Fall just happens to be my favorite season. I love the warm sunny days and the crisp cool evenings. I love the turning of the leaves, festivals (which I never attend, I just think about how great it would be to go...yeah I dunno either...), pumpkins and the anticipation of the upcoming holiday season. This year, fall is a little bit different for me as I can't get out as much as I would like. I know that I am on sick leave, trying to get healed but this is the first time in a long time, I have had weekends off and it is just annoying that I can't enjoy anything. I guess I could rent a wheelchair and let Tony push me around in it but I don't like to be seen this way. Tony took me to Walmart once and I could tell by the looks on people's faces that all they seen was this hugely fat woman using a scooter and damn it those scooters are for sick people. No one even noticed the bright green cast on my foot, that keeps my foot at an odd angle so that I can't bear weight on it. Or I would be walking on my foot, as I am not the most compliant patient. I hear that nurses make the worst patients and I do believe it is true.
I should be hard at work on my senior seminar paper but I am really unfocused and uninspired at this time. I just don't care. I am more interested in my theatre class, I really think I missed my calling but I am frustrated by that class also. We have to present a monologue that is 3-4 mins long, doesn't sound hard does it? Well, once you add in some rules, as it can't be from a movie and it has to be in your age range. Apparently no one is 35 except for me.

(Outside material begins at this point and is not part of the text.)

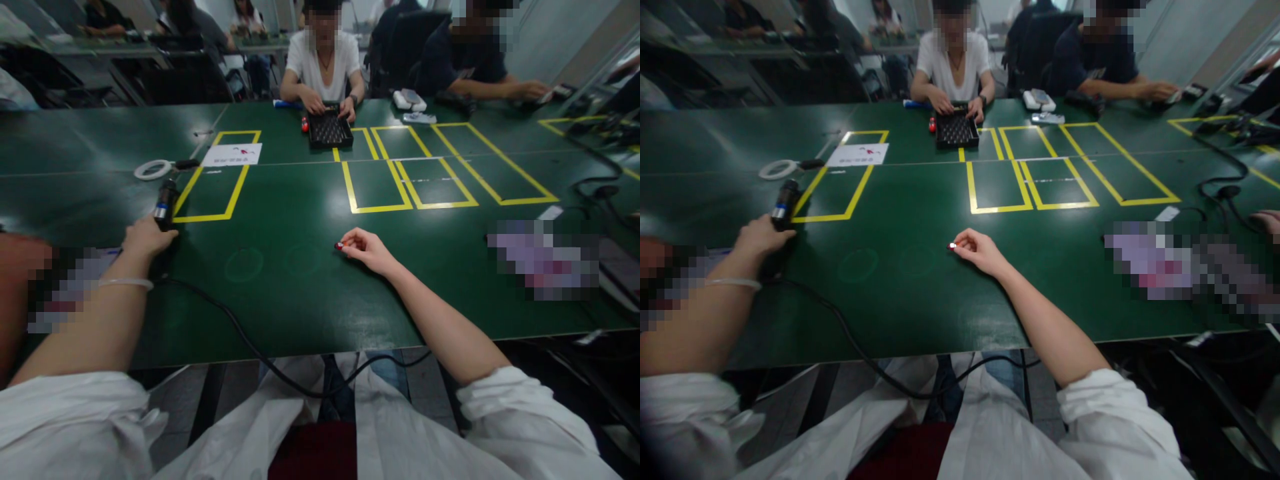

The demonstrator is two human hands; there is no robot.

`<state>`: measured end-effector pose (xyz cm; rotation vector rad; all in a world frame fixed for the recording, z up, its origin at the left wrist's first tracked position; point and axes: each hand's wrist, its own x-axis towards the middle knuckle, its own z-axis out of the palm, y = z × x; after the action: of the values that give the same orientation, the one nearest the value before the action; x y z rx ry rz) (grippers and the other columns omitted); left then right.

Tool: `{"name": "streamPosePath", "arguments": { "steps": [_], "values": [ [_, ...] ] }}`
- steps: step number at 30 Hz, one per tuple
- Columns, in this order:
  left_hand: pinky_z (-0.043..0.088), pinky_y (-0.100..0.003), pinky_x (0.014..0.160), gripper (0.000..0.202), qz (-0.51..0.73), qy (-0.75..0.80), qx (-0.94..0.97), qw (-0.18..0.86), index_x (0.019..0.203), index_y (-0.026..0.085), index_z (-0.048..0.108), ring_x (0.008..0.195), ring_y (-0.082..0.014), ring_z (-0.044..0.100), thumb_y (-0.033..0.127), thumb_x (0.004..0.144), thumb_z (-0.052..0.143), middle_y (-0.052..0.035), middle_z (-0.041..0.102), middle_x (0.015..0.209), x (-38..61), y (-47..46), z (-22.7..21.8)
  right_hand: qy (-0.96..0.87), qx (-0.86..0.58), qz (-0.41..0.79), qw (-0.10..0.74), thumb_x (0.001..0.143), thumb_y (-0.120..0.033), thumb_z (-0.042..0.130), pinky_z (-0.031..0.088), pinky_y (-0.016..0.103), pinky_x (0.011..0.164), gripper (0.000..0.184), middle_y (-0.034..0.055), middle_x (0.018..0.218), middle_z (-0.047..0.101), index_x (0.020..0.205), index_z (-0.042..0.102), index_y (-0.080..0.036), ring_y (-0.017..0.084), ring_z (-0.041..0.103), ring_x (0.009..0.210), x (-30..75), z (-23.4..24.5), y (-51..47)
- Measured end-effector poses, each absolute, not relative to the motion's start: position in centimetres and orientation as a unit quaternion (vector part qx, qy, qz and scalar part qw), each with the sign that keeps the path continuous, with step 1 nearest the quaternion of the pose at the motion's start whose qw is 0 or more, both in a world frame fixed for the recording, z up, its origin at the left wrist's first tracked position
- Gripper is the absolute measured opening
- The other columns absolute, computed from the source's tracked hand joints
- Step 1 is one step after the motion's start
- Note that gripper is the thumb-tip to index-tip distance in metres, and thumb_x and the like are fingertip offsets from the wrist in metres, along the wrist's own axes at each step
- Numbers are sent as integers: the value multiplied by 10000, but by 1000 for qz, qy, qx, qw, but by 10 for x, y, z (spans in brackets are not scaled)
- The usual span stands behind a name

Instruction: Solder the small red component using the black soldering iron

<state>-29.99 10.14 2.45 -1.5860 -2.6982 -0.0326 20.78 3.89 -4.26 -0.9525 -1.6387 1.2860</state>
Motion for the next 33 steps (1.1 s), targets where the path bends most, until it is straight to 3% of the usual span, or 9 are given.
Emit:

So I email my ever helpful instructor my issues and two monologues that I thought might be suitable and as usual, she was full of help with the advice "the first one is too short, try adding something to it" and "the second one is too long, so try taking away from it" and (gasp, good advice?) "try timing them?". Shut the front door. I should time them and see how long it takes me to read them. Is that really how that works. My god, college is full of brilliance, how my mind has opened and blossomed under the tutelage of such wisdom. Damn it, can't a girl get a break (other than her foot...).
Tony is still taking pretty good care of me. Bathing has now become the issue of the hour. I LOVE baths. I soak every day. I am a pampered princess and I love it. However, with ol' cast here, I can't bathe like I want. The damn thing gets wet! I even paid $25.00 for this cast cover that you are supposed to be able to swim in. NOT true. It worked well the first time and since then, soggy cast each time thereafter. I have basically ruined my hairdryer because of my cast. It takes about an hour if it is kind of wet to get dry, longer if it is soaked like last time. I glad press and sealed it, trash bagged it and covered it with the "waterproof" sock thing and it still gets wet. So now I have to shower, on a shower chair, which scares the hell out of me because it doesn't fit well in the tub and I have almost fallen using it. It sucks. So I have decided not to bath, not like I am going anywhere huh? Maybe things would be easier if I was a size two but I am thinking not so much. Size two or not, you still have to balance.
Well, I have all of this damn research staring at me. Every time Tony comes in I click open the link that makes it look like I am actually working on my paper. I don't think he is falling for it though. Wish me luck. The countdown to graduation is on, 8 more weeks!